# Deep Learning on SLURM

## Session 01 - Preparations

- *Course*: Big Data and Language Technologies
- *Date*: 02.05.2022

In this session, we will prepare running a Deep Learning model on our cluster servers running SLURM. First, we will introduce the dataset and model architecture.

In [None]:
#!pip install transformers
#!pip install tensorflow
#!pip install scikit-learn

## Setup

In [None]:
CONFIG = {
    "model": "distilbert-base-uncased",
    "seq_length": 512,
    "num_classes": 20,
    "batch_size": 64,
}

In [None]:
import tensorflow as tf
# Check for TensorFlow GPU access
print(f"TensorFlow has access to the following devices:\n{tf.config.list_physical_devices()}")
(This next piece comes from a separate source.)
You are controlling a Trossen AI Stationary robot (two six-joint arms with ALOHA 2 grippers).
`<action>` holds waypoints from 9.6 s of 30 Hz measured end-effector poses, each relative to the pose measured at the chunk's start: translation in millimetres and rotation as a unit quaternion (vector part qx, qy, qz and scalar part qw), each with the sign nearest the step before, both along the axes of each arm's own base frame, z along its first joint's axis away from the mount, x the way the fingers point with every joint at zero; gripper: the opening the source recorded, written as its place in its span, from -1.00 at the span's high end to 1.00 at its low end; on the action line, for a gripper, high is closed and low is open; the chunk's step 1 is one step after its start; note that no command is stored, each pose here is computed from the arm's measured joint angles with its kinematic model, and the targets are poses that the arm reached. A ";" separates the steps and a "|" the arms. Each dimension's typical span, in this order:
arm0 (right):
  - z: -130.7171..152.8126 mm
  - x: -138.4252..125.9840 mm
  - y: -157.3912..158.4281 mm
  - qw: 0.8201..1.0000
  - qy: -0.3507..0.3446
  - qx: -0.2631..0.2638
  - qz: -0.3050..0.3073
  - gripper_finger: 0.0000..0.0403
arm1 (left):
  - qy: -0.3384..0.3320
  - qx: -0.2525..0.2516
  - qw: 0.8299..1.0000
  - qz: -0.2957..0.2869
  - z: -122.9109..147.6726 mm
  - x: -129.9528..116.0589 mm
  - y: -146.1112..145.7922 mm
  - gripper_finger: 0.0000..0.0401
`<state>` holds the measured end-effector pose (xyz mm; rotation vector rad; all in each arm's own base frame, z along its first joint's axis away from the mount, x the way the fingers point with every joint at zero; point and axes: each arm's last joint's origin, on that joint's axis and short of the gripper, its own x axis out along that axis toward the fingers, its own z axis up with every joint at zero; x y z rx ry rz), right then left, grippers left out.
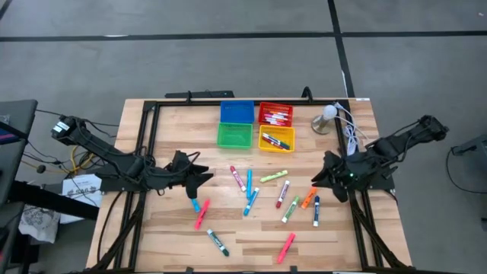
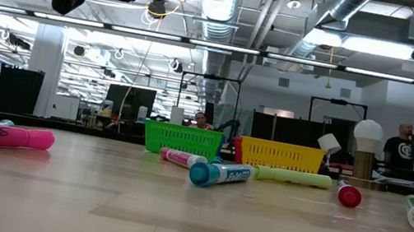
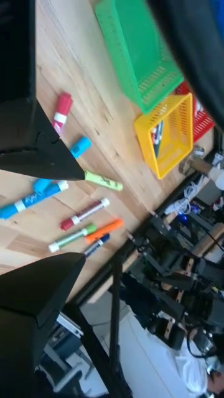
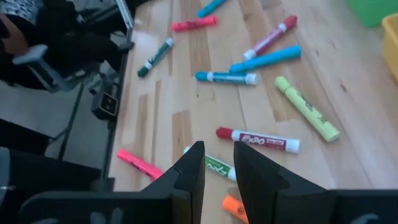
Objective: Pick & Place Markers
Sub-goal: Put the green highlighter into the blue basket
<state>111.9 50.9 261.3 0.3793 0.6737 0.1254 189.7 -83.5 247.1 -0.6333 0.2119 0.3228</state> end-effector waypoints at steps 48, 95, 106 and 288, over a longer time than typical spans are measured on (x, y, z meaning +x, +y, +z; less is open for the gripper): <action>-28.4 120.1 31.9 0.979 0.117 -0.157 0.053 0.44 | 0.040 0.021 0.996 -0.080 -29.2 -16.1 -16.3 0.00; -79.1 169.0 -16.1 0.919 0.296 -0.249 0.082 -0.02 | 0.013 0.022 0.997 -0.073 -24.4 -14.3 -16.9 0.00; -82.0 170.1 -35.9 0.906 0.306 -0.272 0.113 -0.04 | 0.000 0.016 0.998 -0.068 -22.1 -13.5 -17.1 0.00; 47.2 263.5 -47.1 0.968 -0.208 0.129 0.058 0.70 | -0.299 0.009 0.954 -0.009 37.8 68.0 27.9 0.58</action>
# Check TensorFlow version
print(f"TensorFlow version: {tf.__version__}")

## Obtaining Data

**Exercise**: load the 20NG datasets using the `sklearn.datasets` module.

In [None]:
from sklearn.datasets import fetch_20newsgroups


**Exercise**: split the data into training, validation, and test data. (80/10/10)

In [None]:
from sklearn.model_selection import train_test_split


## Preprocessing

**Exercise**: Load the `DistilBertTokenizer` pretrained tokenizer and apply it to tokenize the 20NG data.

In [None]:
from transformers import DistilBertTokenizer


**Exercise**: convert the dataset into a `tf.data.Dataset` 

**Exercise**: shuffle, repeate and batch the training data, batch the validation and test data.

## Importing the Pretrained Model

**Exercise**: import the `TFDistilBertModel` from huggingface, with the model name as specified in the config.

In [None]:
from transformers import TFDistilBertModel


**Exercise**: define two input layers to feed the `input_id` and `attention_mask` sequences into the transformer layer.

**Exercise**: extract the hidden representation of the `[CLS]` special token (always the first of every document).

## Defining a Classification Head

**Exercise**: define a classification head with 5 layers: Dropout, Dense, Dropout, Dense, Output. The output layer needs to have the same number of dimensions as there are classes (20).

**Exercise**: use the previously defined layer stack to define a model. 

**Exercise**: set the pretrained layer (`tf_distilbert_model`) to not trainable (we only want to train the head).

**Exercise**: compile the model with `SparseCategoricalCrossentropy` as loss function and the `Adam` optimizer.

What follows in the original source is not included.